BEGIN INPUT DATA

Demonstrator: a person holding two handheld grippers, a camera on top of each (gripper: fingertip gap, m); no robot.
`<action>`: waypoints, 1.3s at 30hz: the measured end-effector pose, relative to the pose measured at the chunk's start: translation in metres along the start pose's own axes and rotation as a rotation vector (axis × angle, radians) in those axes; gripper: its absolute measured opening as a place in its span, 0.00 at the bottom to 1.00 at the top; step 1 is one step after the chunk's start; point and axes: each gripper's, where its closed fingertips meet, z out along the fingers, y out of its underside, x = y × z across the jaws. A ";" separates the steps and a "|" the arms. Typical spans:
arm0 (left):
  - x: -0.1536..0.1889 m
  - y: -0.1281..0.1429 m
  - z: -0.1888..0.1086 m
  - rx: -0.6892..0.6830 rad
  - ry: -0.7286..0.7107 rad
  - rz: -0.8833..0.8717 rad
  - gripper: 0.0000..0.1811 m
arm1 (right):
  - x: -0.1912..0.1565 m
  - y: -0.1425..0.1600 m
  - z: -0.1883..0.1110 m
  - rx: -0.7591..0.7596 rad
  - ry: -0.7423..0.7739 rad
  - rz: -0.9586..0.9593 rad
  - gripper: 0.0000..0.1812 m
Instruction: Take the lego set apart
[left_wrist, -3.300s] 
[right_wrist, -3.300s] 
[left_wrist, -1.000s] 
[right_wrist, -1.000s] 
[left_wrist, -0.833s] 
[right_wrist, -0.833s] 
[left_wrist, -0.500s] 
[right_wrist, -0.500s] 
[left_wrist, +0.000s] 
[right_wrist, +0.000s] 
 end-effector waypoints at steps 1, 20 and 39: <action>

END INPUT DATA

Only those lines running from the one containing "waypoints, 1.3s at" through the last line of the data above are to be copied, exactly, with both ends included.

`<action>`: waypoints, 1.3s at 30hz: the measured end-effector pose, relative to the pose measured at the chunk's start: translation in metres along the start pose's own axes and rotation as a rotation vector (axis × angle, radians) in those axes; gripper: its absolute measured opening as a place in its span, 0.00 at the bottom to 1.00 at the top; step 1 is one step after the chunk's start; point and axes: each gripper's, where its closed fingertips meet, z out along the fingers, y out of its underside, x = y × z across the jaws. A ";" separates the steps and a "|" the arms. Typical spans:
arm0 (left):
  - x: -0.1536..0.1889 m
  - y: -0.1281..0.1429 m
  - z: -0.1888..0.1086 m
  - rx: -0.6892..0.6830 rad
  - ry: -0.7286..0.7107 rad
  - rz: -0.8833..0.8717 rad
  - gripper: 0.0000..0.1811 m
arm1 (right):
  - x: -0.1912..0.1565 m
  - y: -0.1425..0.1600 m
  - z: -0.1883..0.1110 m
  - rx: -0.7591..0.7596 rad
  - ry: -0.7423..0.7739 rad
  - rz: -0.9586..0.9593 rad
  - gripper: 0.0000..0.1812 m
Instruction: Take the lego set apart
[left_wrist, -3.300s] 
[right_wrist, -3.300s] 
[left_wrist, -1.000s] 
[right_wrist, -1.000s] 
[left_wrist, -0.833s] 
[right_wrist, -0.833s] 
[left_wrist, -0.500s] 
[right_wrist, -0.500s] 
[left_wrist, +0.000s] 
[right_wrist, +0.000s] 
 end-effector waypoints at steps 1, 20 and 39: <action>

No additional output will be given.